2. Stratified Sampling:
- Stratified sampling helps to ensure that key subgroups are adequately represented in the sample. For instance, if certain neighborhoods have vastly different building heights, this method ensures these variations are captured in the sample. This can lead to more precise and reliable estimates of the overall building heights.
### Potential Bias and Non-representative Samples:
- Non-representative Samples:
- If the sample is biased, it may not accurately reflect the characteristics of the city’s buildings. An example of a biased sample would be selecting buildings from only one neighborhood, which would not account for the diversity in building heights throughout New York City.
In conclusion, using methods such as simple random sampling or stratified sampling ensures that the sample of building heights is representative of New York City. This eliminates bias and helps achieve accurate insights into the height distribution of buildings across the city.
### Sampling Methods:
1. Simple Random Sampling:
- In this method, you randomly select buildings from all across New York City. The randomness ensures that every building has an equal chance of being chosen, which helps in getting an unbiased representation of the entire city's building heights.
2. Stratified Sampling:
- In stratified sampling, you divide the city into different strata or groups based on certain characteristics, such as neighborhoods or building types. From each stratum, a random sample is selected. This method guarantees that each subgroup is represented in the overall sample.
### Representativeness of the Sample:
1. Simple Random Sampling:
- This method ensures that the sample is more likely to be representative of the entire city. Since every building has an equal chance of selection, the resulting sample can provide an unbiased estimate of the population parameters, such as mean height, height distribution, etc.
2. Stratified Sampling:
- Stratified sampling helps to ensure that key subgroups are adequately represented in the sample. For instance, if certain neighborhoods have vastly different building heights, this method ensures these variations are captured in the sample. This can lead to more precise and reliable estimates of the overall building heights.

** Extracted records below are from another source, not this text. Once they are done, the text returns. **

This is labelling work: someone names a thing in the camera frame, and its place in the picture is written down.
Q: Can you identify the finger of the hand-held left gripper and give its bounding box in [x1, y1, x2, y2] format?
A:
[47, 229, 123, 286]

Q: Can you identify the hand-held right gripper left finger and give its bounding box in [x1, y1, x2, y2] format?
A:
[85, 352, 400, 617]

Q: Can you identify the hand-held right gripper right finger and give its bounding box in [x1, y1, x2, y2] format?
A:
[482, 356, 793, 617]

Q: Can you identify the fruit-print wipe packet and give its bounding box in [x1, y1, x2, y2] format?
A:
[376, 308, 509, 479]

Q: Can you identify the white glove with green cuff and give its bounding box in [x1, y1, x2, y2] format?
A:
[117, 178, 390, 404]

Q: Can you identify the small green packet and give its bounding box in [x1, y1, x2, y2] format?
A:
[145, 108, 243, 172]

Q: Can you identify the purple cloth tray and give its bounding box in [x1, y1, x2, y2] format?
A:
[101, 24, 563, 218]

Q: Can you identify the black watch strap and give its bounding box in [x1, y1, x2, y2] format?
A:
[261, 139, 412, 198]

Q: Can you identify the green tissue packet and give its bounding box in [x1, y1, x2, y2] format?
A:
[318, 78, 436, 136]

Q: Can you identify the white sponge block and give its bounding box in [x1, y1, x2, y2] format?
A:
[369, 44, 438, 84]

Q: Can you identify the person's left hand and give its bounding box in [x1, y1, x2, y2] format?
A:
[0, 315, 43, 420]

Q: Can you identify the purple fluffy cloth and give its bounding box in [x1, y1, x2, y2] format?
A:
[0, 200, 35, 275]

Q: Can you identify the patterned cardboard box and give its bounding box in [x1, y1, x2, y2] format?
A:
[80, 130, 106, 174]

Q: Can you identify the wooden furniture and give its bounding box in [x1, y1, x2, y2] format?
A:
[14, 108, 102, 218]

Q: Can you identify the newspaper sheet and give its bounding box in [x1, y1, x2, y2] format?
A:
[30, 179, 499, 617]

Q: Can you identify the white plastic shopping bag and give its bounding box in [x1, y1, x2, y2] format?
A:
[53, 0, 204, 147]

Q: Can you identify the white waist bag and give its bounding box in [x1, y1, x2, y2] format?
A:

### Potential Bias and Non-representative Samples:
- Non-representative Samples:
- If the sample is biased, it may not accurately reflect the characteristics of the city’s buildings. An example of a biased sample would be selecting buildings from only one neighborhood, which would not account for the diversity in building heights throughout New York City.
In conclusion, using methods such as simple random sampling or stratified sampling ensures that the sample of building heights is representative of New York City. This eliminates bias and helps achieve accurate insights into the height distribution of buildings across the city.